#### [Description of the task]
Only one stretch of the records below should be repeated. It starts with the line containing "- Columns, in" and goes on through the line containing "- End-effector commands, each", exactly as written.

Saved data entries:
━━━━━━━━

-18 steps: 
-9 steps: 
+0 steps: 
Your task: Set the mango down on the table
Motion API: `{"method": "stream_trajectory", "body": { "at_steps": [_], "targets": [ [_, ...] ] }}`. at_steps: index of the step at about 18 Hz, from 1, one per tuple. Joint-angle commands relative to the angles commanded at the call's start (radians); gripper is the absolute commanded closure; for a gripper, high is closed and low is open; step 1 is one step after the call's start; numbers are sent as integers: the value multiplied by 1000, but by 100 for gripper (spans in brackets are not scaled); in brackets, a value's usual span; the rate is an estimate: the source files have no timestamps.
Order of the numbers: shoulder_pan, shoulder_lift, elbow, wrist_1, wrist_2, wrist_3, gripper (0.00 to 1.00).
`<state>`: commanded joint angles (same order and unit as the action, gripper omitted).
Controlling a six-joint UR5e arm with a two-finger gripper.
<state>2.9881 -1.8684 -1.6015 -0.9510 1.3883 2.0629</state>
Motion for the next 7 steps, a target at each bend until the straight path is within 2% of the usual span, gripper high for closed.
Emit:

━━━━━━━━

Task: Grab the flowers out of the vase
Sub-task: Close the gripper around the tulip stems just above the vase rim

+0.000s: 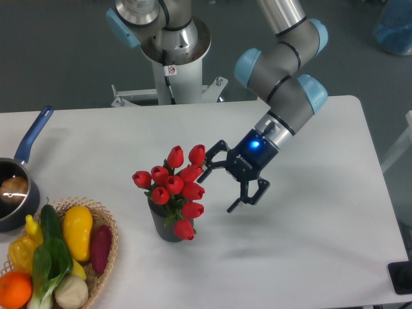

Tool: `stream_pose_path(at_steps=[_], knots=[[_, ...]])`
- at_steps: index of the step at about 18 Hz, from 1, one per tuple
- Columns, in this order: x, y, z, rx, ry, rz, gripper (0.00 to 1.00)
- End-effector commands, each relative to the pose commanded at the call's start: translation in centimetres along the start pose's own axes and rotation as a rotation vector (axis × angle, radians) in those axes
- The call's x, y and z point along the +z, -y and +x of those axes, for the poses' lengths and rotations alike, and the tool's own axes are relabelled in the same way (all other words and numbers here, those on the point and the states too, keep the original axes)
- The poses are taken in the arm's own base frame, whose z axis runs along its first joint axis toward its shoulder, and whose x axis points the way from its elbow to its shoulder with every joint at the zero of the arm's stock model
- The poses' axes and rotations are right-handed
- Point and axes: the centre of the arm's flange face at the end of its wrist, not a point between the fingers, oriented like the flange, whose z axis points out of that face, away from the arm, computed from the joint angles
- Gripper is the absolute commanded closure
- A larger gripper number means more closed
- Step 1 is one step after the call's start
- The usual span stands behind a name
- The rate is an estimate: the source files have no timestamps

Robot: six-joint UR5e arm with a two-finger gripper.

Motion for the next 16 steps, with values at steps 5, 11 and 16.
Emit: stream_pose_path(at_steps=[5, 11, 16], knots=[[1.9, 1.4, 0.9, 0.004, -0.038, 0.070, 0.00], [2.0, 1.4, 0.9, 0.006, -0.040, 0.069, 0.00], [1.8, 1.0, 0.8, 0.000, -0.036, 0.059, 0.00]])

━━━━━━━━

#### [Result of this exercise]
- Columns, in this order: x, y, z, rx, ry, rz, gripper (0.00 to 1.00)
- End-effector commands, each relative to the pose commanded at the call's start: translation in centimetres along the start pose's own axes and rotation as a rotation vector (axis × angle, radians) in those axes

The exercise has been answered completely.